Ruby 2.1 introduced generational garbage collection to overcome "throughput" issue. Generational GC divides a heap space into several spaces for several generations (in Ruby's case, we divide heap space into two: one "young" and one "old" space). Newly created objects are located in the young space and labeled as "young object". After surviving several GCs (3 for Ruby 2.2), young objects will be promoted to "old objects" and located in the "old space". In object oriented programming, we know that most objects die young. Because of this we only need to run GC on the “young space”. If there is not enough space in the young space to create new objects, then we run GC on the “old space”. We call "Minor GC" when GC runs only in the young space. We call "Major GC" for GC that runs in both young and old spaces.
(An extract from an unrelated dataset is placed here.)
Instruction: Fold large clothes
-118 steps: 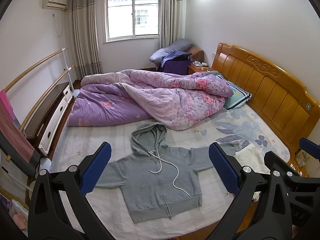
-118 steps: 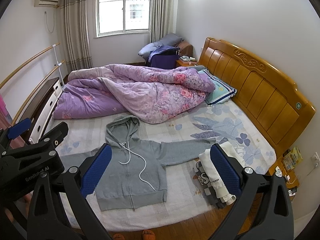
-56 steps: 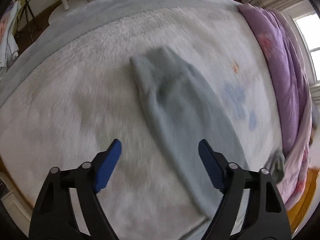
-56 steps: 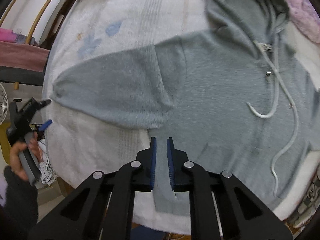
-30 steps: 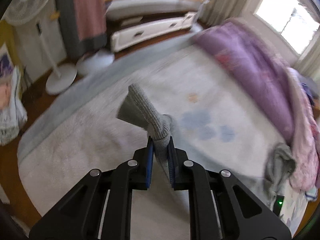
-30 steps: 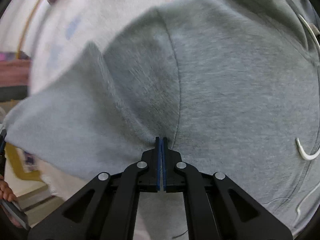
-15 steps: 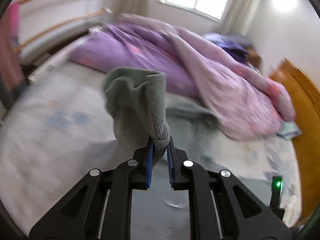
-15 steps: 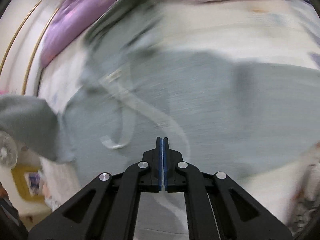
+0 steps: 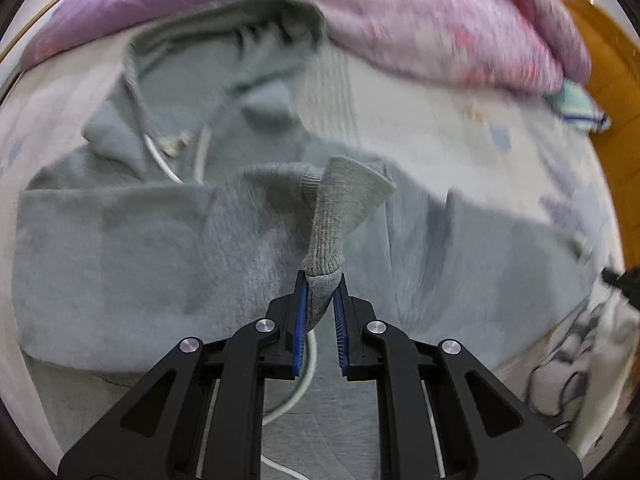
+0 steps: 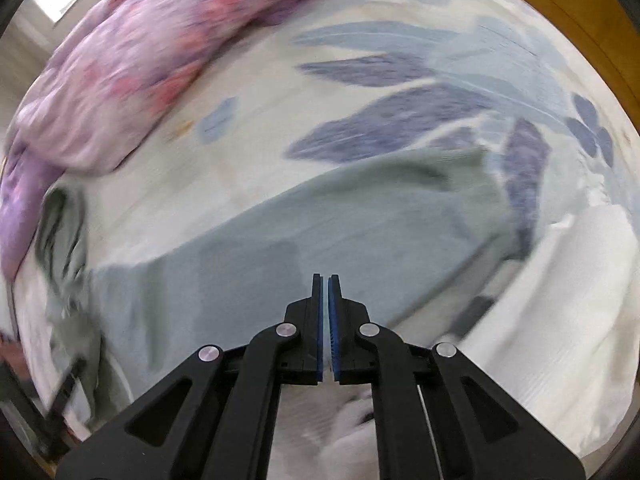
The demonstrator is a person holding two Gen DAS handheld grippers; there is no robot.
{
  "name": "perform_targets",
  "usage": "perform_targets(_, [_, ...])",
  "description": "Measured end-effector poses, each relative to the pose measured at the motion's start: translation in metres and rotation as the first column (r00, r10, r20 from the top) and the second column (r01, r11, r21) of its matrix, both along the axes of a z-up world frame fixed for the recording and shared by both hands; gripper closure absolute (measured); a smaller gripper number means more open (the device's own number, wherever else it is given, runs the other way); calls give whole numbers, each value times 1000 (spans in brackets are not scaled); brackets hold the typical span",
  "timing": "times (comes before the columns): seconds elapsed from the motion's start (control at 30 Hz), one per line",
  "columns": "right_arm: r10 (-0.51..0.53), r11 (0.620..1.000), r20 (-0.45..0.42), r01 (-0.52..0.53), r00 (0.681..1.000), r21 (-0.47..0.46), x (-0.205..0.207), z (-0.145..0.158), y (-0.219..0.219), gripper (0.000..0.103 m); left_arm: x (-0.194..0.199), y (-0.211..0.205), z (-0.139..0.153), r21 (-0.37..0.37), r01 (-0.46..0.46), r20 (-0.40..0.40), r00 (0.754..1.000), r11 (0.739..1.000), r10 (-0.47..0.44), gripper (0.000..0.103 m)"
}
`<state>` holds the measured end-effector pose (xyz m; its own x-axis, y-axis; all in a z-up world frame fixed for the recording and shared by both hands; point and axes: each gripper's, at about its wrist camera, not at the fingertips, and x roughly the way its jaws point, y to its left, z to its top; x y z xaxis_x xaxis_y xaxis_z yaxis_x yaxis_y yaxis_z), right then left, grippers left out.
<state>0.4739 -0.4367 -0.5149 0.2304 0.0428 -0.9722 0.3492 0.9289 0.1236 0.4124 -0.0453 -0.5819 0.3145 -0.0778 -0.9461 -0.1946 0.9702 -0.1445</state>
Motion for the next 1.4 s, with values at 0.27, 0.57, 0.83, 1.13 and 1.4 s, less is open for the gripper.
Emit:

We implemented generational GC algorithm with some customization and we call our GC algorithm and implementation as "RGenGC".

RGenGC improves GC throughput dramatically because minor GC is very fast. However, major GC must pause for a long time and is equivalent to pause time in Ruby 2.0 and earlier. Most of GC are minor GC, but a few major GC may stop your ruby application for a long time.
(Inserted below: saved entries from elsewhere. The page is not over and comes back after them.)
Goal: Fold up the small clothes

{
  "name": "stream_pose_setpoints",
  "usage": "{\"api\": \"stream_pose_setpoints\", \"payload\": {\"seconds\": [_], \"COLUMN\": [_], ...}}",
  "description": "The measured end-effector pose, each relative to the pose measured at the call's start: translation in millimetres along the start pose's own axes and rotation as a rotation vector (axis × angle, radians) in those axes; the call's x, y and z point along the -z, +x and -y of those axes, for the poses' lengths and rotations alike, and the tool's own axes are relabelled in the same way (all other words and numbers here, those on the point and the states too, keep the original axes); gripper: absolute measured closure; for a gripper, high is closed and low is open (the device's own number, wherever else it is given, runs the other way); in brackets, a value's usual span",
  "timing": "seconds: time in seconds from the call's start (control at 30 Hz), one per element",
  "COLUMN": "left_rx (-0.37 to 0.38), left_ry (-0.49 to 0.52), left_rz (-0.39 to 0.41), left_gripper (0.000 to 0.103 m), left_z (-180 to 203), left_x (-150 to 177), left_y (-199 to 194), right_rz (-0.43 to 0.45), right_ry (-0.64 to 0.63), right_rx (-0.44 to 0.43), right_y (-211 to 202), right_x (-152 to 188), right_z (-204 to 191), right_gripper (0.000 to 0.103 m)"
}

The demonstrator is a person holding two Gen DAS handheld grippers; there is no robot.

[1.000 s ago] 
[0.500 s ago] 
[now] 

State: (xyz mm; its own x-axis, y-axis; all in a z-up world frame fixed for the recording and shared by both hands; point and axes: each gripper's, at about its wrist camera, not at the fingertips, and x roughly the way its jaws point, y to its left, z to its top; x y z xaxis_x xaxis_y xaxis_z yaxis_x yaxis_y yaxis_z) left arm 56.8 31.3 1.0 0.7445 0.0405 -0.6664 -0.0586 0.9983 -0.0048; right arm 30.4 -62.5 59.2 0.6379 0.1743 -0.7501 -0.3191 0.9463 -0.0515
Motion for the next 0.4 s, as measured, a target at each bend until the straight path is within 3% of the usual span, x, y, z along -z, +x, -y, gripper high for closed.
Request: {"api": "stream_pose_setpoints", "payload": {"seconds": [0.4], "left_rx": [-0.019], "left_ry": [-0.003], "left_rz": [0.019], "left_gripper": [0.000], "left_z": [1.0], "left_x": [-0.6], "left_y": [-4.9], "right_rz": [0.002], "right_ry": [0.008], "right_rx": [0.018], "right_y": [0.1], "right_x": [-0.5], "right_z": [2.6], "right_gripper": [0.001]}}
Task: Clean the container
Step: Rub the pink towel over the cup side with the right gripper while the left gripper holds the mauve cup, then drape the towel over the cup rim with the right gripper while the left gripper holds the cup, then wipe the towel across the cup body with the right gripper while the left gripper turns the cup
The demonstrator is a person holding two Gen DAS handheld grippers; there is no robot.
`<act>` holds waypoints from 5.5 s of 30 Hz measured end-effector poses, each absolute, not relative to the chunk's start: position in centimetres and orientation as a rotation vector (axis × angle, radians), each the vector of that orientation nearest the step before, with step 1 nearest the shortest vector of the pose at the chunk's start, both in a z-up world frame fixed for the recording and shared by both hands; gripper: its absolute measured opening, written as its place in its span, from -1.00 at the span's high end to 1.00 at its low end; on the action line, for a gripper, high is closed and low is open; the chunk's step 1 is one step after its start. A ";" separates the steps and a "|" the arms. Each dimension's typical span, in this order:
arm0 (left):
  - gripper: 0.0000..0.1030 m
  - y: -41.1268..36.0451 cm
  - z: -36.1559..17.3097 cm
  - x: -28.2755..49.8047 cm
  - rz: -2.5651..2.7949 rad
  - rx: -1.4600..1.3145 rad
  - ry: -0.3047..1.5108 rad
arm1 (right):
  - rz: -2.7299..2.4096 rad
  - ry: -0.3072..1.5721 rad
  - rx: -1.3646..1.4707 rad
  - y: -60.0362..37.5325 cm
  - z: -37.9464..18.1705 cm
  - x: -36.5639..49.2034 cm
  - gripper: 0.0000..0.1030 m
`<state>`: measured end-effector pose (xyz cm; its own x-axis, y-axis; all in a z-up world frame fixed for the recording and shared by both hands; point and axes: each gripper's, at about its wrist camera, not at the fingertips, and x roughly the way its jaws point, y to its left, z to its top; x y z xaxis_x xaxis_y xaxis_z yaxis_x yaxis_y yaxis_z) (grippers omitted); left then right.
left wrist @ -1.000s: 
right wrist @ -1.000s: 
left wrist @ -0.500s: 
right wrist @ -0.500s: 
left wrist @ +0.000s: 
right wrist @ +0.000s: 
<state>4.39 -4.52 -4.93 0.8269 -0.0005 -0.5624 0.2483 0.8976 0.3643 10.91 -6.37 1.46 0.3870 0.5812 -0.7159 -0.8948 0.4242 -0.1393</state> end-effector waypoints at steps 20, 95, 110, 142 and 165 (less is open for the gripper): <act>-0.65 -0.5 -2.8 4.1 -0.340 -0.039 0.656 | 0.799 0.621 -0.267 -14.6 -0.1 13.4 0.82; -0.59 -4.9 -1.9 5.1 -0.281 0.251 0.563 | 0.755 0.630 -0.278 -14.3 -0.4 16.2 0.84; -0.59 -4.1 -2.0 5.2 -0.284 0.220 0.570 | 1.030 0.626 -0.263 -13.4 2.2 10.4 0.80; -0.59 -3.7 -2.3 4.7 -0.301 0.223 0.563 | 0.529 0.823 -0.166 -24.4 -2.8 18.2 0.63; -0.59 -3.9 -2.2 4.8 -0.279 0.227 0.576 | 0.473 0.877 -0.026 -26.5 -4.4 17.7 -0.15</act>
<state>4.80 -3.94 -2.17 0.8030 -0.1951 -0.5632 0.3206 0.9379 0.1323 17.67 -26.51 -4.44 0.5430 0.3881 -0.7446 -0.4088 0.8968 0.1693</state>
Fig: Major GC and minor GC pause time

To solve long pause time issue, incremental GC algorithm is a well known GC algorithm to solve it.
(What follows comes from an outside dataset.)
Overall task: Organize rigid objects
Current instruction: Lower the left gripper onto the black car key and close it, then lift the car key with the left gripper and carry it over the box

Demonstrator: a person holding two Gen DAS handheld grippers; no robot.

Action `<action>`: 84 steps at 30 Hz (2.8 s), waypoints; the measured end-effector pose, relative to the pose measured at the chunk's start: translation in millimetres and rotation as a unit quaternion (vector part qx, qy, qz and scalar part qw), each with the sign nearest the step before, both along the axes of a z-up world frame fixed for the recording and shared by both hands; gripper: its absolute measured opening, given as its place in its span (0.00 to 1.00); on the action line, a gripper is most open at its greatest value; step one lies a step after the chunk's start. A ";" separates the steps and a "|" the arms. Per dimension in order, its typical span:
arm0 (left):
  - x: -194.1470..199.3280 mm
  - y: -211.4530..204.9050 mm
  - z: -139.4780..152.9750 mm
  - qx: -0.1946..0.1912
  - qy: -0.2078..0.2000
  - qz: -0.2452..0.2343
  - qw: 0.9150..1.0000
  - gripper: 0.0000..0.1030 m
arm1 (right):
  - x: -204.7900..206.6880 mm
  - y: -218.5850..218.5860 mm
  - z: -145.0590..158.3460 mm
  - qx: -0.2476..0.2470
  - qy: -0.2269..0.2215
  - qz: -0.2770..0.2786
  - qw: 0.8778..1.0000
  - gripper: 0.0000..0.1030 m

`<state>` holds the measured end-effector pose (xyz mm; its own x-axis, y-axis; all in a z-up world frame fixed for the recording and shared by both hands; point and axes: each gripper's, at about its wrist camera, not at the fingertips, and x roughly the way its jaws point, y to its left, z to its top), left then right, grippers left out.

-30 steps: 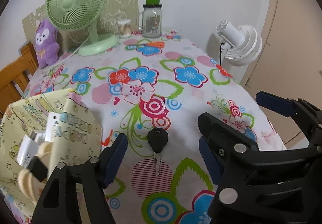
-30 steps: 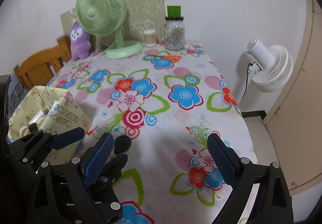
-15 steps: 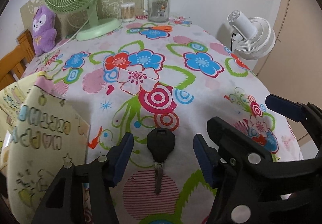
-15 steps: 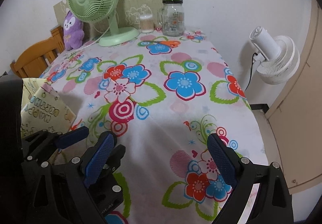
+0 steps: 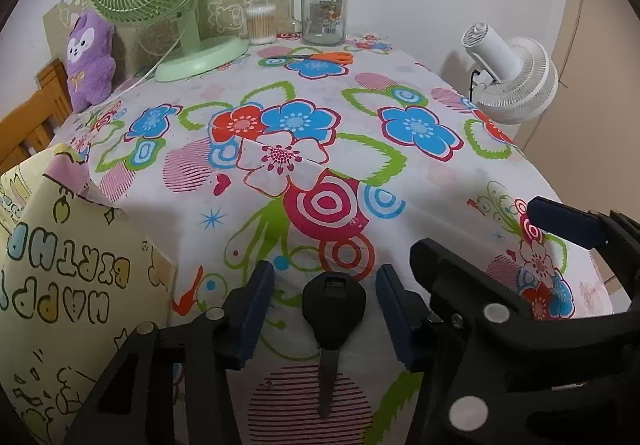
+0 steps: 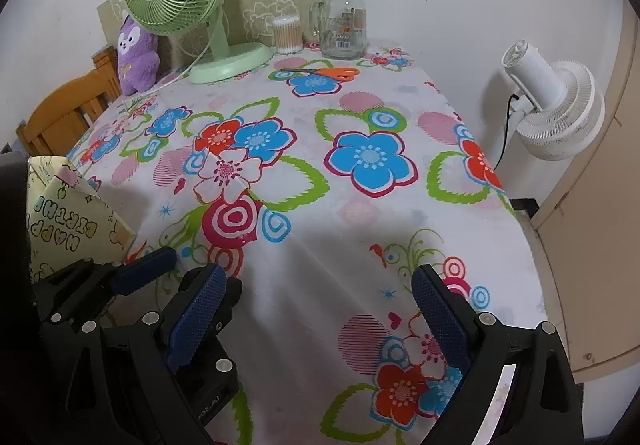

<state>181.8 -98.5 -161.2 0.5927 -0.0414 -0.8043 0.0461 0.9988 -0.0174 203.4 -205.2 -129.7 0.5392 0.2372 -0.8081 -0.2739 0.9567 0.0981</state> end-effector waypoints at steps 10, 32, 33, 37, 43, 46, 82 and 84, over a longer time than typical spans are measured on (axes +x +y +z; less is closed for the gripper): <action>-10.6 -4.3 1.4 0.002 0.002 -0.012 1.000 0.30 | -3.8 3.9 -3.8 -0.001 0.006 0.001 1.000 0.93; -48.3 -1.5 21.7 -0.002 -0.009 -0.032 0.999 0.30 | -39.1 14.2 17.3 -0.009 -0.015 0.001 1.000 0.93; -50.1 -1.4 23.2 -0.002 -0.011 -0.032 0.999 0.30 | -40.8 14.6 19.1 -0.009 -0.017 0.002 1.000 0.93; -57.5 -1.4 29.1 -0.001 -0.016 -0.034 0.999 0.30 | -48.0 14.8 25.6 -0.010 -0.024 0.002 1.000 0.93; -66.2 -2.1 36.0 0.001 -0.019 -0.040 0.999 0.30 | -57.4 15.5 34.0 -0.011 -0.028 0.002 1.000 0.93; -71.7 -2.4 40.8 0.004 -0.024 -0.043 0.999 0.30 | -61.2 15.7 37.7 -0.012 -0.031 0.004 0.999 0.93; -113.7 13.0 107.7 0.014 -0.056 -0.068 0.996 0.30 | -103.5 34.0 111.5 -0.010 -0.075 0.024 0.997 0.93; -114.4 15.0 111.1 0.014 -0.058 -0.067 0.996 0.30 | -104.1 36.4 114.7 -0.010 -0.073 0.024 0.997 0.93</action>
<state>67.4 -83.5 -50.2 0.6718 -0.1042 -0.7334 0.1790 0.9836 0.0242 99.3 -168.8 -15.0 0.6398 0.2510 -0.7264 -0.3302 0.9433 0.0351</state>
Basic idea of incremental garbage collection

Incremental GC algorithm splits a GC execution process into several fine-grained processes and interleaves GC processes and Ruby processes. Instead of one long pause, incremental garbage collection will issue many shorter pauses over a period of time. The total pause time is the same (or a bit longer because of overhead to use incremental GC), but each individual pause is much shorter. This allows the performance to be much more consistent.

Ruby 1.9.3 introduced a "lazy sweep" GC which reduces pause time in the sweeping phase. The idea of lazy sweep is to run sweeping phase not at once, but step by step. Lazy sweep reduces individual sweep pause times and is half of the incremental GC algorithm. Now, we need to make major GC marking phase incrementally.

Let us introduce three terminology to explain incremental marking: "white object" which is not marked objects "grey object" which is marked, but it may have a reference to white objects "black object" which is marked, but does not point any white object.

With these three colors, we can explain mark and sweep algorithm like that:

(1) All existing objects are marked as white (2) Clearly living objects such as objects on the stack marked Grey. (3) Pick one grey object, visit each object it references and color it grey. Change the color of the original object to black. Repeat until there are no grey objects left only black and white. (4) Collect white objects because all living objects are colored black.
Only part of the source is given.